- **Task statement**
Retype the data exactly, from its first line to the line containing "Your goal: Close", including both, and skip any picture.

- **Data provided**
*** Begin section ***

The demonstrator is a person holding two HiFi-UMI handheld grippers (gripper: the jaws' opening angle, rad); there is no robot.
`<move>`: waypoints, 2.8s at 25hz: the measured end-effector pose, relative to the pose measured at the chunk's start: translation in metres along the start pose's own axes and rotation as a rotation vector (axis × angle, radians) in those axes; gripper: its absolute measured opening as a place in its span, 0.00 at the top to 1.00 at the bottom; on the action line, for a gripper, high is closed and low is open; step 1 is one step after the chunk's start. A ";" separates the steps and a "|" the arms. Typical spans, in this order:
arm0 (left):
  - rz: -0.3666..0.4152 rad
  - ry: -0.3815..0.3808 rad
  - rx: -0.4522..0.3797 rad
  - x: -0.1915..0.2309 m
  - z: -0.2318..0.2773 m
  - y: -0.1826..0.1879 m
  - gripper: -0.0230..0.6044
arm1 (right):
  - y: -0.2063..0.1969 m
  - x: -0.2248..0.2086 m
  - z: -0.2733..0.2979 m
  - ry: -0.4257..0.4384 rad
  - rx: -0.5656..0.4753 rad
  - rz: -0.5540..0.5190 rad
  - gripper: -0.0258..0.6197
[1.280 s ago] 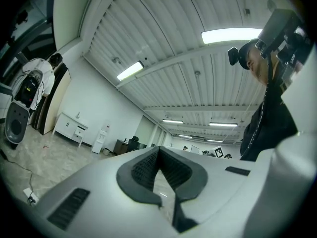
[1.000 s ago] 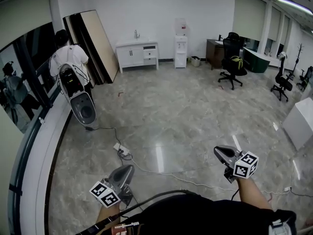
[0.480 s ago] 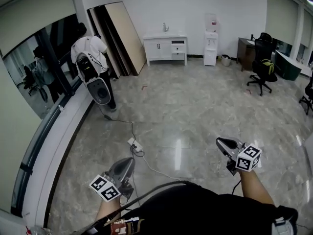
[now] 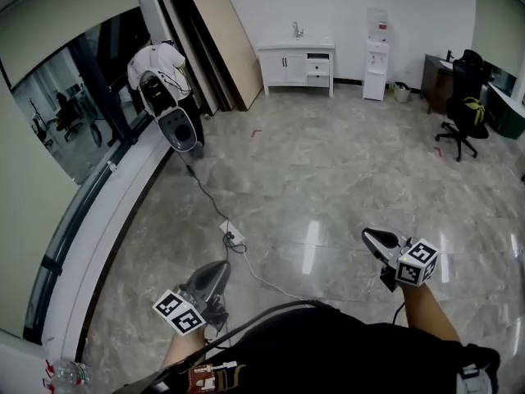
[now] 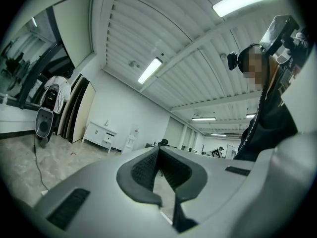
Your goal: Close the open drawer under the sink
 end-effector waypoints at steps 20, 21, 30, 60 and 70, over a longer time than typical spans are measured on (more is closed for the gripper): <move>-0.024 -0.286 -0.037 0.254 0.132 0.036 0.96 | 0.074 -0.049 0.154 -0.272 -0.128 -0.023 0.94; -0.027 -0.291 -0.042 0.269 0.135 0.038 0.96 | 0.076 -0.049 0.166 -0.279 -0.126 -0.024 0.94; -0.053 -0.303 -0.054 0.336 0.166 0.034 0.96 | 0.085 -0.073 0.218 -0.312 -0.106 -0.020 0.94; -0.013 -0.051 -0.035 0.283 0.486 0.026 0.96 | 0.216 -0.447 0.212 -0.067 -0.043 0.026 0.94; -0.053 -0.156 -0.028 0.351 0.563 0.017 0.96 | 0.222 -0.489 0.243 -0.165 -0.041 0.045 0.94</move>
Point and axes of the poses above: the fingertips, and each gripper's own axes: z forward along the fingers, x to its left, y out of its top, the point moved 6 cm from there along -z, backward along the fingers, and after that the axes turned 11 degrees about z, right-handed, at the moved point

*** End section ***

- **Exercise result**
The demonstrator is a person holding two HiFi-UMI handheld grippers (gripper: the jaws' opening angle, rad); there is no robot.
`<move>`: waypoints, 2.8s at 25hz: the measured end-effector pose, relative to the pose measured at the chunk's start: translation in metres along the start pose's own axes and rotation as a rotation vector (axis × angle, radians) in those axes; gripper: its absolute measured opening as a place in its span, 0.00 at the top to 1.00 at the bottom; on the action line, for a gripper, high is closed and low is open; step 1 is one step after the chunk's start. A ";" separates the steps and a "|" the arms. Typical spans, in this order:
arm0 (left):
  - rz: -0.3666..0.4152 rad
  - ry: -0.3815..0.3808 rad
  - rx: -0.4522..0.3797 rad
  - x: -0.1915..0.2309 m
  - z: -0.2318..0.2773 m
  - y: -0.1826..0.1879 m
  - gripper: -0.0230..0.6044
arm1 (right):
  - y: -0.2063..0.1969 m
  - x: -0.2248..0.2086 m
  - z: -0.2733..0.2979 m
  - ry: -0.4257..0.4384 rad
  - rx: -0.5656..0.4753 rad
  - rz: -0.5540..0.5190 rad
  - gripper: -0.0258..0.6197
[1.280 s ago] 
[1.000 s ago] 
[0.480 s ago] 
[now] 
[now] 
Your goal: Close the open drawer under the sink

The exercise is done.